Contrary to defendant's additional contention, the court did not deny him the expert judgment of counsel, to which the Sixth Amendment entitles him (see People v. Colville, 20 NY3d 20, 32 [2012] ), when it elicited defendant's personal consent to confirm that he was in agreement with the position taken by defense counsel that a seated juror should be discharged.  The record refutes defendant's contention “that the decision ․ was made solely in deference to defendant, that it was against the advice of [defense] counsel, or that it was inconsistent with defense counsel's trial strategy” (People v. Gottsche, 118 AD3d 1303, 1304 [4th Dept 2014], lv denied 24 NY3d 1084 [2014];  see People v. Richardson, 143 AD3d 1252, 1254–1255 [4th Dept 2016], lv denied 28 NY3d 1150 [2017];  People v. Black, 137 AD3d 1679, 1679–1680 [4th Dept 2016], lv denied 27 NY3d 1128 [2016], reconsideration denied 28 NY3d 1026 [2016] ).

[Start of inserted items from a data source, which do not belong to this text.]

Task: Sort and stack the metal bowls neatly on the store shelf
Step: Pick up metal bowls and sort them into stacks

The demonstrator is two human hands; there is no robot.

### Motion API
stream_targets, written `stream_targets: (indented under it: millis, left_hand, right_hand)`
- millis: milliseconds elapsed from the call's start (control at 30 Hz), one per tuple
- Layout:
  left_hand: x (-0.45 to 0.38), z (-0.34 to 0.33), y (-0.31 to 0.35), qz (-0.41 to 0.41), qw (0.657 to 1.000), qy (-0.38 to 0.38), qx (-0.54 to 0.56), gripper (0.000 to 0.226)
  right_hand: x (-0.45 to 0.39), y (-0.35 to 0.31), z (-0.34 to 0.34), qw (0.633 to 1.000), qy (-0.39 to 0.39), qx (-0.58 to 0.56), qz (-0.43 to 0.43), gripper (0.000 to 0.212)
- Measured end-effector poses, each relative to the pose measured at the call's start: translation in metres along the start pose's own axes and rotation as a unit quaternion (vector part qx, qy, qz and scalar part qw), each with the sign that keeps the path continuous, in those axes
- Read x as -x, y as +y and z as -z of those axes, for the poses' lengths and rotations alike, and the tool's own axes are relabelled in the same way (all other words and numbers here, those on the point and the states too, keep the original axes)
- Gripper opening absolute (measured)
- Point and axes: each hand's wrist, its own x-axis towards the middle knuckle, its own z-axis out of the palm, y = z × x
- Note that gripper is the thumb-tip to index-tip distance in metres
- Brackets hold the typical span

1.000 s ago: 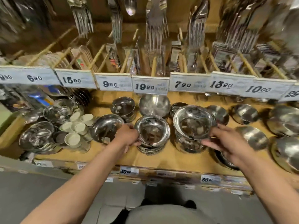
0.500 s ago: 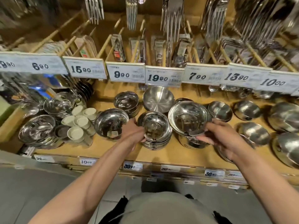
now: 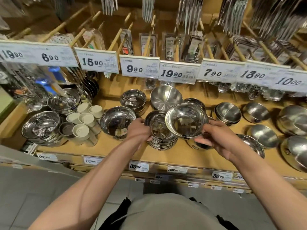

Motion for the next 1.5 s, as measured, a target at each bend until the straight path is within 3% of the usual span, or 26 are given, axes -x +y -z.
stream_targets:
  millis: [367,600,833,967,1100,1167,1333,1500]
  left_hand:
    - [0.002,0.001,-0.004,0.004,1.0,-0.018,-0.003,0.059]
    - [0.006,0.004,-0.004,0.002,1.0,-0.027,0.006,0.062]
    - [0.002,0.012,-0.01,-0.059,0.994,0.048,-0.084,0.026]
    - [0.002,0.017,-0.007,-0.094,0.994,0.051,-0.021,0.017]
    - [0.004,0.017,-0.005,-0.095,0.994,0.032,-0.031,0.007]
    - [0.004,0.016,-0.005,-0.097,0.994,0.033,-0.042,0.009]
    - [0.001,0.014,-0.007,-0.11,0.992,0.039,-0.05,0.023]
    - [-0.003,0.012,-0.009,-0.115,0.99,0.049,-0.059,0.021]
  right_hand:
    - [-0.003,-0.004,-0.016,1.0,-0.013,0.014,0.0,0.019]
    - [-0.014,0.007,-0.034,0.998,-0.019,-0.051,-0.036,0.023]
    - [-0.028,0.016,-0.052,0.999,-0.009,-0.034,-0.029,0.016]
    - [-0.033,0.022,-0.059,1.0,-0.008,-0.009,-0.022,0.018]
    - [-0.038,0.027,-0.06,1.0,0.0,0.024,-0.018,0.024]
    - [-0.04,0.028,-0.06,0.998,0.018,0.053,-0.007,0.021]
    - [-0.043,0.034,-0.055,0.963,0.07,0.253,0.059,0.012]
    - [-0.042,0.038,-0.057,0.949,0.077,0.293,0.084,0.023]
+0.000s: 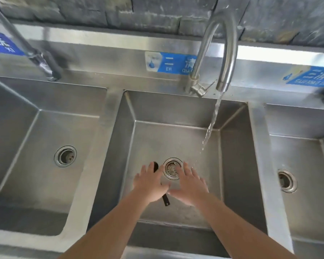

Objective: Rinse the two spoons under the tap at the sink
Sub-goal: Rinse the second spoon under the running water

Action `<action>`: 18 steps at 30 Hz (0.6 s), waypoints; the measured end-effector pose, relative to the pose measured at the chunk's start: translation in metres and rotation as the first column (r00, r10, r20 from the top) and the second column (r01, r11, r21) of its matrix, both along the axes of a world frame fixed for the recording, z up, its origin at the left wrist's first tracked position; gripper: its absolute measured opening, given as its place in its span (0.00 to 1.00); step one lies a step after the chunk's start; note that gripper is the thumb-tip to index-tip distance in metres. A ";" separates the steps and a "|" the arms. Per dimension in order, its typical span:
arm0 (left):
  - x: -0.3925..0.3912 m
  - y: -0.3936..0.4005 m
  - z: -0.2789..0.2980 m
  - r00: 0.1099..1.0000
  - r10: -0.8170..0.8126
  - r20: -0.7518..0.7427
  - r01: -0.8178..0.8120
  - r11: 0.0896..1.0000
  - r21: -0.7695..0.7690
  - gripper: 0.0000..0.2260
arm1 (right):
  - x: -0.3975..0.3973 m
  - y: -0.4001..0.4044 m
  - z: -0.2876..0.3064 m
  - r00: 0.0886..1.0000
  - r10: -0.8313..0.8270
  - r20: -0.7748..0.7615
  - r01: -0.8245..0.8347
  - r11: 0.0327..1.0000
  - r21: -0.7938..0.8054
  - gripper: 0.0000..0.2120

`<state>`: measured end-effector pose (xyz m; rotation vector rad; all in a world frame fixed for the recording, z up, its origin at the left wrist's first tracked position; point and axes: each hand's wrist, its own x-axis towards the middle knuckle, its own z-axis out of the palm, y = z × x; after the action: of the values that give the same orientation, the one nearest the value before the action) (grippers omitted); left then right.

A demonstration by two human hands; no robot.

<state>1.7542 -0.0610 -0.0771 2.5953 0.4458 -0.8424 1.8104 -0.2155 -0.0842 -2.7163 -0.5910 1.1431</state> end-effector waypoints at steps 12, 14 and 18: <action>-0.001 0.022 -0.143 0.991 0.093 -0.093 -0.107 0.981 -0.164 0.22 | -0.012 0.048 -0.149 0.959 -0.193 -0.207 0.208 0.976 0.057 0.09; -0.001 0.022 -0.154 0.987 0.137 -0.081 -0.152 0.958 -0.243 0.22 | -0.013 0.052 -0.160 0.936 -0.291 -0.196 0.311 0.947 0.077 0.07; 0.009 0.016 -0.166 0.971 0.232 -0.059 -0.237 0.901 -0.364 0.20 | -0.014 0.059 -0.173 0.928 -0.335 -0.161 0.354 0.929 0.110 0.09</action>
<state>1.7632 -0.0448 -0.2433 2.1404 0.5348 -0.7768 1.7963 -0.1566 -0.2570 -2.4664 -0.1521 1.1389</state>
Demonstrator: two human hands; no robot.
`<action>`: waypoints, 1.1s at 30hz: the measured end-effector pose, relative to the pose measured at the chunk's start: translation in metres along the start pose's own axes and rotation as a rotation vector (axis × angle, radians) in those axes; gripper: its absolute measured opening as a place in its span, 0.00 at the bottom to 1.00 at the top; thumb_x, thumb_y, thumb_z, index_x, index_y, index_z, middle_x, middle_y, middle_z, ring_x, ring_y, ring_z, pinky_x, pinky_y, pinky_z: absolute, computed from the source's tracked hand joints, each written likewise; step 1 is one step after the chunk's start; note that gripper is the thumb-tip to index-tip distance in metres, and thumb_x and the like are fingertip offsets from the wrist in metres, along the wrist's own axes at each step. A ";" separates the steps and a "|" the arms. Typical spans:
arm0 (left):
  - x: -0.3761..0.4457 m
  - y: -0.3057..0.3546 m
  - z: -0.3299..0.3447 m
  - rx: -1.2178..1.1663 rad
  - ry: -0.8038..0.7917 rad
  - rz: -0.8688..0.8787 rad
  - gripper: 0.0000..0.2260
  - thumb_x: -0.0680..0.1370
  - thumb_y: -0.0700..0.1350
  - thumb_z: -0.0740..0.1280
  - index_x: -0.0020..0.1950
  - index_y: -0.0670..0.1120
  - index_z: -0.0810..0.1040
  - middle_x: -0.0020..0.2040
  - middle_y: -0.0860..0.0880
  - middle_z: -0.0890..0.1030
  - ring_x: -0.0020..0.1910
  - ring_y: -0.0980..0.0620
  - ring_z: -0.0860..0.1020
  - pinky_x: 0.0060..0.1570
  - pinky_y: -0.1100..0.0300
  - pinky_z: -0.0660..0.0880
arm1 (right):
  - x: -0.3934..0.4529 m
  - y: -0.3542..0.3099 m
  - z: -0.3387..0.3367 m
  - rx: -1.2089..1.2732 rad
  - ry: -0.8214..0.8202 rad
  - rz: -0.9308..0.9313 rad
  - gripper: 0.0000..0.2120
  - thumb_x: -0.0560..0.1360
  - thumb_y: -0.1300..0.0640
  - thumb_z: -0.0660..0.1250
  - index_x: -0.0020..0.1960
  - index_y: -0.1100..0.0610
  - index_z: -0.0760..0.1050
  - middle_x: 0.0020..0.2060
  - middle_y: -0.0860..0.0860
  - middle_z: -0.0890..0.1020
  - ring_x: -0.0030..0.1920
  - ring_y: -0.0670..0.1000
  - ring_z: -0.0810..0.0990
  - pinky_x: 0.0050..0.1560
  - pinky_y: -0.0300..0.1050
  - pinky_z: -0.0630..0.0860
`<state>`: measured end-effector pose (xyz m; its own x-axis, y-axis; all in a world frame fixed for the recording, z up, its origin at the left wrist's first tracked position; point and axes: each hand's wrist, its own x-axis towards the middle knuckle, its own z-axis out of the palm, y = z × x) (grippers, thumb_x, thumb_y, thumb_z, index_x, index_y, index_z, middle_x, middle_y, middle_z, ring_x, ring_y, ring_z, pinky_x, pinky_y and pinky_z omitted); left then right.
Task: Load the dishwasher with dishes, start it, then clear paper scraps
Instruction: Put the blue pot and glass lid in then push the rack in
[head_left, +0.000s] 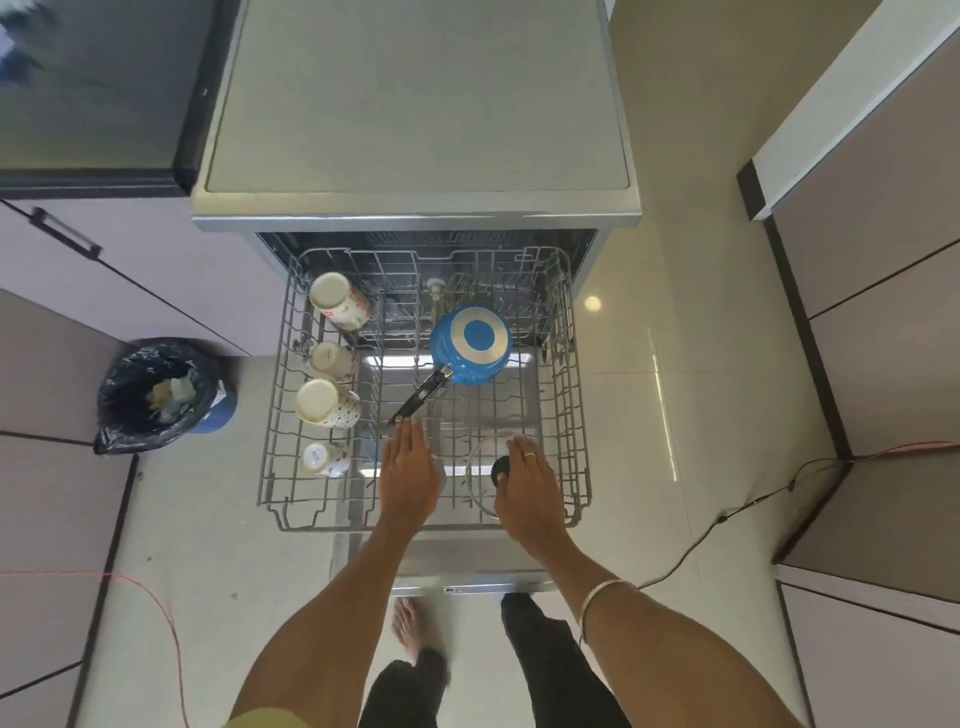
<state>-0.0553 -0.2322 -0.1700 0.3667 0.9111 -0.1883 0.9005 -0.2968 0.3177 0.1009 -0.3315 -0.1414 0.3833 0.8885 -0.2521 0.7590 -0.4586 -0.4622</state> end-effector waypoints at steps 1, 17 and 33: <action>-0.006 -0.002 -0.002 -0.003 0.001 0.024 0.24 0.78 0.40 0.52 0.74 0.34 0.65 0.71 0.35 0.70 0.73 0.37 0.67 0.72 0.46 0.60 | -0.004 -0.005 -0.001 0.008 0.020 -0.008 0.24 0.80 0.59 0.61 0.75 0.61 0.63 0.73 0.56 0.68 0.76 0.55 0.62 0.76 0.47 0.56; -0.105 -0.098 0.031 0.062 -0.050 0.209 0.27 0.75 0.31 0.63 0.74 0.43 0.68 0.67 0.41 0.75 0.69 0.39 0.70 0.72 0.46 0.62 | -0.074 -0.040 0.087 -0.041 0.016 -0.042 0.22 0.81 0.64 0.55 0.75 0.65 0.63 0.74 0.61 0.66 0.77 0.60 0.59 0.77 0.58 0.57; -0.095 -0.101 0.082 -0.066 0.188 0.180 0.26 0.74 0.29 0.66 0.71 0.41 0.70 0.66 0.42 0.75 0.71 0.39 0.68 0.70 0.42 0.64 | -0.064 -0.001 0.135 -0.210 0.165 -0.179 0.25 0.83 0.55 0.48 0.77 0.62 0.60 0.76 0.57 0.62 0.78 0.56 0.55 0.78 0.46 0.40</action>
<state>-0.1617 -0.3123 -0.2606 0.4639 0.8844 0.0510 0.8053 -0.4451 0.3916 0.0041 -0.3895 -0.2398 0.3010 0.9531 -0.0329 0.9075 -0.2969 -0.2971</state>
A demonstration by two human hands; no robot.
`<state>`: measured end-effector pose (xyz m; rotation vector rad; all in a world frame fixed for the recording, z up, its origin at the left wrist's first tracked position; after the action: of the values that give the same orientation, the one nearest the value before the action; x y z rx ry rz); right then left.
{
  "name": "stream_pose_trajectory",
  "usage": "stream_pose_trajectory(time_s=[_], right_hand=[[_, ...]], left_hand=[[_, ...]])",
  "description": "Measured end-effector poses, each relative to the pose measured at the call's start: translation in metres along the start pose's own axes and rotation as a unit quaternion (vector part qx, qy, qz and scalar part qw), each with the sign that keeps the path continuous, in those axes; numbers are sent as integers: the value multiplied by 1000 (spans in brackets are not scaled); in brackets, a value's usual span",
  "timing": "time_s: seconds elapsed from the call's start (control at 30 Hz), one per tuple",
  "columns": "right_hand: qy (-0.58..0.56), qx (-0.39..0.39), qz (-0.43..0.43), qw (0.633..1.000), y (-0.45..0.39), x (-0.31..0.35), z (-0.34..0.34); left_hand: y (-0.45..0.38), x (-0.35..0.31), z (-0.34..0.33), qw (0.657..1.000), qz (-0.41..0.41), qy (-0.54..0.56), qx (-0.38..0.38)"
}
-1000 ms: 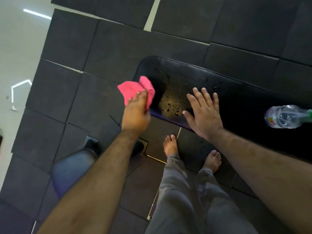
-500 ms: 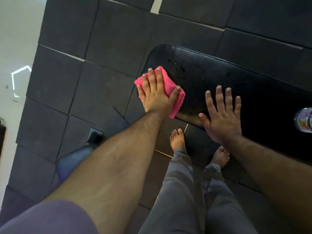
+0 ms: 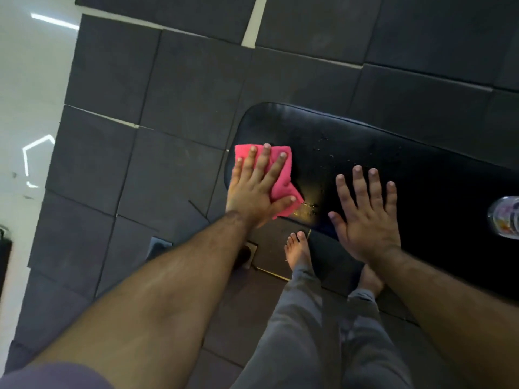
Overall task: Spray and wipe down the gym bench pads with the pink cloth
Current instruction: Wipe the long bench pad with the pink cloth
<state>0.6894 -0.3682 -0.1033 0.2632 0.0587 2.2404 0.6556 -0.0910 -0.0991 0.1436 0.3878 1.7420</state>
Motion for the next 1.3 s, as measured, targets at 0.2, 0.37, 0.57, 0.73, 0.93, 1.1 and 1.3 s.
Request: stream_pose_trajectory(time_s=[0.2, 0.37, 0.57, 0.73, 0.93, 1.1, 1.3], right_hand=[[7, 6, -3, 1000, -2, 1, -2], [11, 0, 0, 1000, -1, 1, -1], [-43, -27, 6, 999, 2, -2, 10], [-61, -43, -95, 993, 38, -16, 25], [-31, 2, -135, 990, 84, -45, 20], [-37, 21, -140, 989, 84, -44, 20], [-34, 0, -142, 989, 82, -44, 16]], left_hand=[[-85, 4, 42, 981, 153, 118, -27], [-107, -42, 47, 995, 83, 53, -30], [-19, -42, 16, 970, -233, -57, -28], [-47, -42, 29, 997, -63, 25, -25], [-75, -109, 31, 997, 37, 58, -32], [13, -91, -6, 977, -208, -41, -23], [-12, -83, 7, 997, -81, -13, -11]])
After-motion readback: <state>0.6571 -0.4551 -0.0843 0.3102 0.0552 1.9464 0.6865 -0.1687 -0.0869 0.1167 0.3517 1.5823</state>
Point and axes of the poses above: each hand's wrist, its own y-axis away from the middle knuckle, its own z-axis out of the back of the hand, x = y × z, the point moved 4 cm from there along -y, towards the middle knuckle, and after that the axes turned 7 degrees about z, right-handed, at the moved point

Defendant contends that the court erred in denying his motion to exclude from the courtroom during opening statements any of the People's witnesses who may have been present.  Although the decision to exclude a witness from the courtroom prior to his or her testimony is within the discretion of the trial court (see People v. Baker, 14 NY3d 266, 274 [2010] ), “the practice of such exclusion ‘is a time-honored one and should not be abandoned’ ․, ‘particularly where the testimony of the witness[ ] is in any measure cumulative or corroborative’ “ (People v. Felder, 39 A.D.2d 373, 380 [2d Dept 1972], affd 32 N.Y.2d 747 [1973], rearg. denied 39 N.Y.2d 743 [1976], appeal dismissed 414 U.S. 948 [1973];  see People v. Cooke, 292 N.Y. 185, 190–191 [1944], rearg. denied 292 N.Y. 622 [1944] ).  Even assuming, arguendo, that the court should have excluded any of the People's witnesses from the courtroom during opening statements in order to prevent such witnesses from learning about the expected testimony of other witnesses (see generally People v. Santana, 80 N.Y.2d 92, 100 [1992], rearg dismissed 81 N.Y.2d 1008 [1993] ), we conclude that reversal is not warranted because defendant has failed to demonstrate any prejudice resulting from the presence of the only witness specified on the record as being in the courtroom during opening statements, i.e., an investigator who was not an eyewitness to the shooting and merely collected evidence from the scene (see People v. Todd, 306 A.D.2d 504, 504 [2d Dept 2003], lv denied 1 NY3d 581 [2003];  People v. Leggett, 55 A.D.2d 990, 991 [3d Dept 1977];  People v. M. J., 42 A.D.2d 717, 717 [2d Dept 1973];  Felder, 39 A.D.2d at 380).

We reject defendant's contention that the court erred in refusing to charge the jury with one of his requested justification defenses.  Viewing the record in the light most favorable to defendant, we conclude that there is no reasonable view of the evidence from which the jury could have found that defendant reasonably believed that the victim was committing or attempting to commit a kidnapping of defendant's girlfriend (see Penal Law § 35.15[2][b];  see generally People v. Petty, 7 NY3d 277, 284–285 [2006];  People v. Sadler, 153 AD3d 1285, 1286 [2d Dept 2017], lv. denied 30 NY3d 1022 [2017] ).

Finally, the sentence is not unduly harsh or severe.